Word for word, return the lines from the top of the listing to the line containing "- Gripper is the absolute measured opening", both ends included, and no others.
==============================
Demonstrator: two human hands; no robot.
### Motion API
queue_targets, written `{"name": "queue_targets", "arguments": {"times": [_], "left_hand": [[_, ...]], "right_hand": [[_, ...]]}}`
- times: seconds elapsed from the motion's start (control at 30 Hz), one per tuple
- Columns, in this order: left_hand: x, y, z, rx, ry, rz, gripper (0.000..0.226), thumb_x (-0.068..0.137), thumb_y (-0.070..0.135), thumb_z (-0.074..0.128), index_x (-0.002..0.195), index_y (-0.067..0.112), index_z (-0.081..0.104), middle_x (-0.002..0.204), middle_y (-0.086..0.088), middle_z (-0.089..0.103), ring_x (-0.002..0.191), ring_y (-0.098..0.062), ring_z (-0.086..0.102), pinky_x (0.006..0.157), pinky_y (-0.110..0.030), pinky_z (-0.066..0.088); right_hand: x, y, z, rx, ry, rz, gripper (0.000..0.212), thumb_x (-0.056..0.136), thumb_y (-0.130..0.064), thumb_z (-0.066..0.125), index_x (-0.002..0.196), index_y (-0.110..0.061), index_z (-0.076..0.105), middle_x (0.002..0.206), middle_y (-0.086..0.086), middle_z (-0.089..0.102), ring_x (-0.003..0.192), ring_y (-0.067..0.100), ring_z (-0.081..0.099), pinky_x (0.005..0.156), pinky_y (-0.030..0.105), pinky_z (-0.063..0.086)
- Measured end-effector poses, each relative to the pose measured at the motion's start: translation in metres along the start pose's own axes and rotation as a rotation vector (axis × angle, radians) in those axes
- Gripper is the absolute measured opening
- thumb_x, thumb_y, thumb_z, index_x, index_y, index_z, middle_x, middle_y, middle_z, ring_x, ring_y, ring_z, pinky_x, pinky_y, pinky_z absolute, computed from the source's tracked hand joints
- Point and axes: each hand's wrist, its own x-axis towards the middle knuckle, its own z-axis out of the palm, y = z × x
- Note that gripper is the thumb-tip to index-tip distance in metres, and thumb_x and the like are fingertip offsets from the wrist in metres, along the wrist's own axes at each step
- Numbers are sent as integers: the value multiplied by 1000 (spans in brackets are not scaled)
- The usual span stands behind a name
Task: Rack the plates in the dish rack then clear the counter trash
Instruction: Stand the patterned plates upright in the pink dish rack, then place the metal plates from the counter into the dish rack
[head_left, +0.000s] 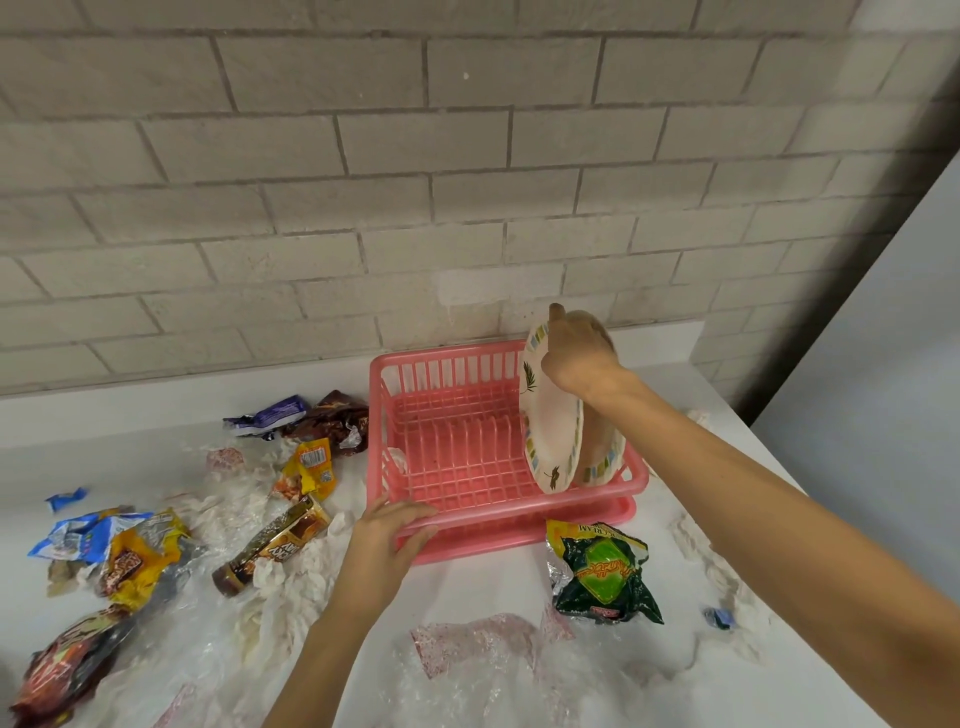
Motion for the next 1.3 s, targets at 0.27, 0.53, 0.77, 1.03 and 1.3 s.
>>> {"name": "queue_targets", "arguments": {"times": [0.27,0.53,0.77,1.03,1.3], "left_hand": [[4,4,-4,28,-4,-8,18,81,27,74,97,21,77,95,24,67,97,22,52,107,-28,31],[-1,22,-8,-7,-5,-97,24,79,21,80,102,24,76,99,30,63,98,-2,63,94,-5,38],[-8,45,-21,-123,119,-130,19,82,17,78,100,23,76,100,15,72,97,1,63,83,-10,46],[-47,44,-67,-191,282,-301,15,85,9,72,93,21,77,93,14,74,95,-4,67,86,-11,44],[-125,17,-146,-85,455,-472,12,86,8,71,90,18,78,90,14,74,86,-4,67,78,-12,48]], "right_hand": [[-3,-4,-5,-38,52,-88,62,84,-2,54,142,-6,33,133,18,44,122,40,46,96,42,44],[-38,-15,0,40,272,-395,55,82,-8,57,136,-10,49,139,9,46,123,28,47,101,39,42],[-93,-48,41,287,60,-650,32,90,-8,55,122,-9,62,120,5,62,112,18,57,101,29,44],[-144,-109,90,422,-163,-799,18,90,-10,55,101,-10,70,92,0,67,82,13,60,81,25,48],[-180,-196,129,521,-368,-868,15,91,-14,58,98,-18,71,92,-7,68,82,6,61,75,25,49]]}}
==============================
Response to this exercise
Demonstrator: two human hands; no robot.
### Motion API
queue_targets, written `{"name": "queue_targets", "arguments": {"times": [_], "left_hand": [[_, ...]], "right_hand": [[_, ...]]}}`
- times: seconds elapsed from the motion's start (control at 30 Hz), one per tuple
- Columns, in this order: left_hand: x, y, z, rx, ry, rz, gripper (0.000..0.226), thumb_x (-0.068..0.137), thumb_y (-0.070..0.135), thumb_z (-0.074..0.128), index_x (-0.002..0.195), index_y (-0.067..0.112), index_z (-0.081..0.104), middle_x (-0.002..0.204), middle_y (-0.086..0.088), middle_z (-0.089..0.103), ring_x (-0.002..0.191), ring_y (-0.098..0.062), ring_z (-0.086..0.102), pinky_x (0.006..0.157), pinky_y (-0.110..0.030), pinky_z (-0.066..0.088); right_hand: x, y, z, rx, ry, rz, gripper (0.000..0.212), thumb_x (-0.056..0.136), thumb_y (-0.130..0.064), thumb_z (-0.066..0.125), index_x (-0.002..0.196), index_y (-0.110..0.061), index_z (-0.076..0.105), middle_x (0.002..0.206), middle_y (-0.086..0.086), middle_z (-0.089..0.102), ring_x (-0.003..0.192), ring_y (-0.067..0.100), ring_z (-0.081..0.099), pinky_x (0.005..0.156), pinky_y (-0.030..0.105), pinky_z (-0.063..0.086)
- Measured end-effector poses, each relative to the pose measured at the motion's start: translation in metres along the start pose's own axes and rotation as a rotation vector (axis × angle, radians) in those axes
- Gripper is the absolute measured opening

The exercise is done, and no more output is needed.